Village and civil parish in Broxtowe, Nottinghamshire, England

Nuthall (/nʊtɔ:l/) is a village and civil parish located in Nottinghamshire, England, neighbouring Kimberley, Watnall, Cinderhill and Basford. The population of the civil parish at the 2021 census was 6,583, an increase from 6,311 of the 2011 census. It is part of the borough of Broxtowe.

== History and geography ==
Nuthall was recorded in the Domesday Book in 1086, in the hundred of Broxtowe. Open Domesday records the settlement as having 13 households and land held by William Peverel and William son of Nigel. The first named lords of the manor after the Norman Conquest were the St Patrick family, also known as de Patrice, around 1200.

Nuthall is sometimes described locally in terms of Old Nuthall and New Nuthall. Old Nuthall lies to the north-west of the A6002 towards Kimberley, while New Nuthall lies to the south of the A6002 towards Nottingham. The Nuthall Neighbourhood Plan identifies four character areas within the parish: Mornington, Horsendale, Larkfields and Hempshill.

Mornington, to the south-east of Nuthall Island, is described as a more modern housing development accessed from Woodhouse Way via Mornington Crescent. Horsendale, also south-east of Nuthall Island and south of the A610, contains a mixture of house types and ages. Larkfields, west of Nuthall Island and bisected by the M1 motorway, includes the historic core of the village and the Nuthall Conservation Area. Hempshill, east of Nuthall Island and north of the A610, is the smallest of the four character areas, and includes Hempshill Hall, a Grade II listed building.

The historic core around Nottingham Road includes St Patrick's Church, the Old Rectory, stone-built cottages, Home Farm and surviving structures associated with the former Nuthall Temple.

=== St Patrick's Church ===

The parish church of St Patrick, on Kimberley Road, is a Grade II* listed Church of England church. The building contains work from the 13th, 14th, 15th and 18th centuries, and was restored in 1838, re-roofed in 1858 and restored again in 1884, when James Fowler added a vestry and organ chamber. The Southwell and Nottingham Church History Project notes that the church is not mentioned in Domesday Book and records early documentary evidence connecting it with Lenton Priory in the early 12th century.

=== Nuthall Temple ===

Nuthall Temple was an 18th-century Palladian country house, begun in 1754 and completed in 1757 for Sir Charles Sedley, 2nd Baronet. It later became associated with the Holden family, whose papers relating to the estate are held by Manuscripts and Special Collections, The University of Nottingham. Surviving structures from the former estate include the Grade II* listed Gothic summerhouse at The Yews, Kimberley Road.

== Notable people ==

- Ronald Thomas Shepherd, Rolls-Royce chief test pilot and recipient of the OBE, lived on Highfield Road, Nuthall.
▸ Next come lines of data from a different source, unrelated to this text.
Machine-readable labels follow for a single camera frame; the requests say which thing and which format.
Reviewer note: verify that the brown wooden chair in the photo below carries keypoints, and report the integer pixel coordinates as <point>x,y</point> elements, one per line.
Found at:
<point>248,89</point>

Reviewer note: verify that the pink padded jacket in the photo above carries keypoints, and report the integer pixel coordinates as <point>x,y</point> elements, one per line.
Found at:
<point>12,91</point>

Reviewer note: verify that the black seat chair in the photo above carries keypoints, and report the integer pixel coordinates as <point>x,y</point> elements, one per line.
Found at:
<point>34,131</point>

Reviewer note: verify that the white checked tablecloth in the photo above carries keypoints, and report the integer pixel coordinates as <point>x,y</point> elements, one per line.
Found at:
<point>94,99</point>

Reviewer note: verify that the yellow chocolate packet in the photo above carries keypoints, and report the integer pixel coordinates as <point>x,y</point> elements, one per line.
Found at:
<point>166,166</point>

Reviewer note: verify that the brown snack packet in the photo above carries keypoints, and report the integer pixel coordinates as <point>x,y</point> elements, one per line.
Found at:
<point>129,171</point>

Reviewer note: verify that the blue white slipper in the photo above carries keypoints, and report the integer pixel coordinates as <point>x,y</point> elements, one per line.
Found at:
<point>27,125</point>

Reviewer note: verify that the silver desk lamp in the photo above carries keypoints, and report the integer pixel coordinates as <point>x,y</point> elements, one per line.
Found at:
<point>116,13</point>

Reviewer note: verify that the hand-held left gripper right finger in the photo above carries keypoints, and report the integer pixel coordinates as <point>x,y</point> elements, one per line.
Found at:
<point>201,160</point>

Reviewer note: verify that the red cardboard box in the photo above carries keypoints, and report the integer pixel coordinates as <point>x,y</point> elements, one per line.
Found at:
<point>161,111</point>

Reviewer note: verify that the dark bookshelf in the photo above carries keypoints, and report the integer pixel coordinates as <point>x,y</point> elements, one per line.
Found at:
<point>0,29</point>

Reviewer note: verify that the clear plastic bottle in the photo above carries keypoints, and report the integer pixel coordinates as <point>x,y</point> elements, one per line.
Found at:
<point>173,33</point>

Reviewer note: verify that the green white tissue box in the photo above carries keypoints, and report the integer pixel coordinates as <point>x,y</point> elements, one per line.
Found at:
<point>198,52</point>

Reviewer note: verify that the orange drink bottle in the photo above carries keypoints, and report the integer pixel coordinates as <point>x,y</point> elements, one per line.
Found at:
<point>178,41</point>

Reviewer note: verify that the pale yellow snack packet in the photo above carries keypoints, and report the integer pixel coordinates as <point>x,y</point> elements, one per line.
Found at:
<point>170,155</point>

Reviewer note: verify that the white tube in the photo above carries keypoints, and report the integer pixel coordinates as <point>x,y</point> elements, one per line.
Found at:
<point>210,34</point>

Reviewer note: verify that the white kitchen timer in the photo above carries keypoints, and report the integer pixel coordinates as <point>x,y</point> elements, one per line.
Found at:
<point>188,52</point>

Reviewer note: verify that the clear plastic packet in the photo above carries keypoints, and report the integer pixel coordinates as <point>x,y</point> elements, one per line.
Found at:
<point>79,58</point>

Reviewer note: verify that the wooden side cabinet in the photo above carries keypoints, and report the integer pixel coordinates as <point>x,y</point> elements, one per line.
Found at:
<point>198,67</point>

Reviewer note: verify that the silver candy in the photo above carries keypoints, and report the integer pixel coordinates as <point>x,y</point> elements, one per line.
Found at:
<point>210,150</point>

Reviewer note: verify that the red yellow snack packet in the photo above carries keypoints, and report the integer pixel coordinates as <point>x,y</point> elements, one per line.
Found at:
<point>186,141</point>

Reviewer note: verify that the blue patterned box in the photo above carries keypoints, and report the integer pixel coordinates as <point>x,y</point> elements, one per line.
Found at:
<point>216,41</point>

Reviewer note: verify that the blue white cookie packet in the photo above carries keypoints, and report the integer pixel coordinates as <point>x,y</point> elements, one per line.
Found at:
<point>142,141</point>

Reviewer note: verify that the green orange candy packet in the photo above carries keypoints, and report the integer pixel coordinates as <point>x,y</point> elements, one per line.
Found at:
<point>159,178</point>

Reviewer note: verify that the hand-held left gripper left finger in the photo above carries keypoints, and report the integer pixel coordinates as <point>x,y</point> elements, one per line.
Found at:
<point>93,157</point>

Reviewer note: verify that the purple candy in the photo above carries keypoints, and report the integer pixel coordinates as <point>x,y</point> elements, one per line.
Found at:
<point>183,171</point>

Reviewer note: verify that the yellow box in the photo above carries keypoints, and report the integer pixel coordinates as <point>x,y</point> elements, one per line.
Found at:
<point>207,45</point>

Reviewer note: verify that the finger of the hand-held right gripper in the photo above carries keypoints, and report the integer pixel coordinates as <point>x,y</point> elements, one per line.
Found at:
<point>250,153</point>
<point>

He piloted the first free flight of the Rolls-Royce Thrust Measuring Rig, known as the Flying Bedstead, at nearby Hucknall Aerodrome on 3 August 1954.
- Sir Jack Drummond (1891–1952), biochemist, nutrition scientist and wartime adviser to the Ministry of Food, lived at Spencer House, Nuthall. He later became Director of Research at Boots Pure Drug Company in Nottingham.